Friday, March 5, 2010

Stepping out of my Comfort Zone

I am an introvert.  Most people think this means shy.  It doesn't, it actually means I have an interior life rather than an exterior one.  I can spend hours and days alone.  I don't get charged up with lots of people around me.  It doesn't mean I don't like people, I do,  I love people...but if I am around people too much it wears me out.  I like my friends,  I like spending time with my friends, but I don't need to spend time with my friends to fill my days.  That doesn't mean I don't need my friends, I do, a lot.  An introvert can become too introverted and weird, and the mind does odd things.  But because , unlike extroverts, people can wear me out, I don't usually seek out my friends.  It's kind of like being between the proverbial rock and a hard place.  You need your friends to keep you sane, but if you are around your friends too much, you go insane from too much stimulation....Do you get what  I am saying?

A lot of creatives are introverts, we need to spend lots of time in our heads to be creative.

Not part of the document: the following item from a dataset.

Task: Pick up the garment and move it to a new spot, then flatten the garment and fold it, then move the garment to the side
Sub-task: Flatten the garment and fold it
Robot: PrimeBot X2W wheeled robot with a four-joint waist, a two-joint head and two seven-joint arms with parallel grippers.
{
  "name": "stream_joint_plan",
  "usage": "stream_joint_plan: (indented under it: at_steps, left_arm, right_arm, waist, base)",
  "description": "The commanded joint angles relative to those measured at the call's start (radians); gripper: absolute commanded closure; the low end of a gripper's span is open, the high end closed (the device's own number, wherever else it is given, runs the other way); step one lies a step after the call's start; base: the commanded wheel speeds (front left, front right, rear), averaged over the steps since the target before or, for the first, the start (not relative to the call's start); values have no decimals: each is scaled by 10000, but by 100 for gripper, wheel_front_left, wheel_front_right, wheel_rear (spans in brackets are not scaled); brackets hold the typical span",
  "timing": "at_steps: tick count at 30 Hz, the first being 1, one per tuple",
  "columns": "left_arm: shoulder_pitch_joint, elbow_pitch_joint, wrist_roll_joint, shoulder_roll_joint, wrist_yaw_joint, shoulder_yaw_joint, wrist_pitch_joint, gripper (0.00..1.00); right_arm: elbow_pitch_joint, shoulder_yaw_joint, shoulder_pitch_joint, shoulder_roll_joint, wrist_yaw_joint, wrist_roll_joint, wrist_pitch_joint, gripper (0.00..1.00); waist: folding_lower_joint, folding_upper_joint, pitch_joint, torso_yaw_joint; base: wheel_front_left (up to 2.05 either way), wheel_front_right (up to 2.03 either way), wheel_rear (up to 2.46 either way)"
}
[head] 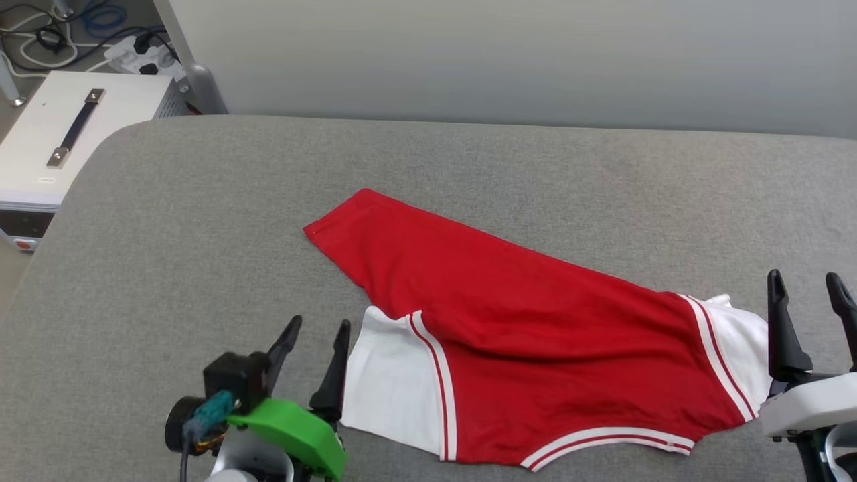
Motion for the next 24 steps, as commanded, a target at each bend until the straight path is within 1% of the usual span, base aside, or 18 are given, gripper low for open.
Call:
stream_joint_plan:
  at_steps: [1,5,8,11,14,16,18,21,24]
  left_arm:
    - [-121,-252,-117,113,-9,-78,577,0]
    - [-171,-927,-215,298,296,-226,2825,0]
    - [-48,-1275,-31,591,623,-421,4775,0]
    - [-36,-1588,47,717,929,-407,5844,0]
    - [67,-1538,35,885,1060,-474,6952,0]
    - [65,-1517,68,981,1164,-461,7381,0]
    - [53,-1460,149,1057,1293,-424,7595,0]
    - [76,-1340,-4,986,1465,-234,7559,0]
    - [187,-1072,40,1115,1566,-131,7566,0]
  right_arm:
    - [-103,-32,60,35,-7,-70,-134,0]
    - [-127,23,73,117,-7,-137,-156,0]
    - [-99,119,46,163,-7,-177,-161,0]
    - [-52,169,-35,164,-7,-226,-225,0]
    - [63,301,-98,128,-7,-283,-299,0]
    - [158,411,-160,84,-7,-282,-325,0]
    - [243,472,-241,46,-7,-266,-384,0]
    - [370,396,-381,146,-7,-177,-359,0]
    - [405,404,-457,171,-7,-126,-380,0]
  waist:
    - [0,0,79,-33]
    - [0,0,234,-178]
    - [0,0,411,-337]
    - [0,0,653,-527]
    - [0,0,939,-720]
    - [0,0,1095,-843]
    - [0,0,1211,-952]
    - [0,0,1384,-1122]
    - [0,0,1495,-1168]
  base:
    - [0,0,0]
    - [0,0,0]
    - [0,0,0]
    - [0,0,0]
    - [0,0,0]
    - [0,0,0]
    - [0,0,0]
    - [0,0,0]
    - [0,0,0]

But introverts are still a minority and not well understood.  Especially in this country, where we value extroverted qualities, and we encourage people to drop their introverted ones.  However that doesn't really work, so introverts can go through much of life thinking they are just not right.  They don't fit.  I didn't get this about myself for much of my life.  But then I started learning about myself and it opened up a whole new world for me.  I began to get myself.  Why I do some of the things I do.  And why other people oftentimes don't get me or even want to.

I found out that there has been research done on this when people started trying to learn about how people learn.  I found out that the introverted person processes information differently than extroverted persons do.  It can be mapped with brain imaging.  I think that is fascinating.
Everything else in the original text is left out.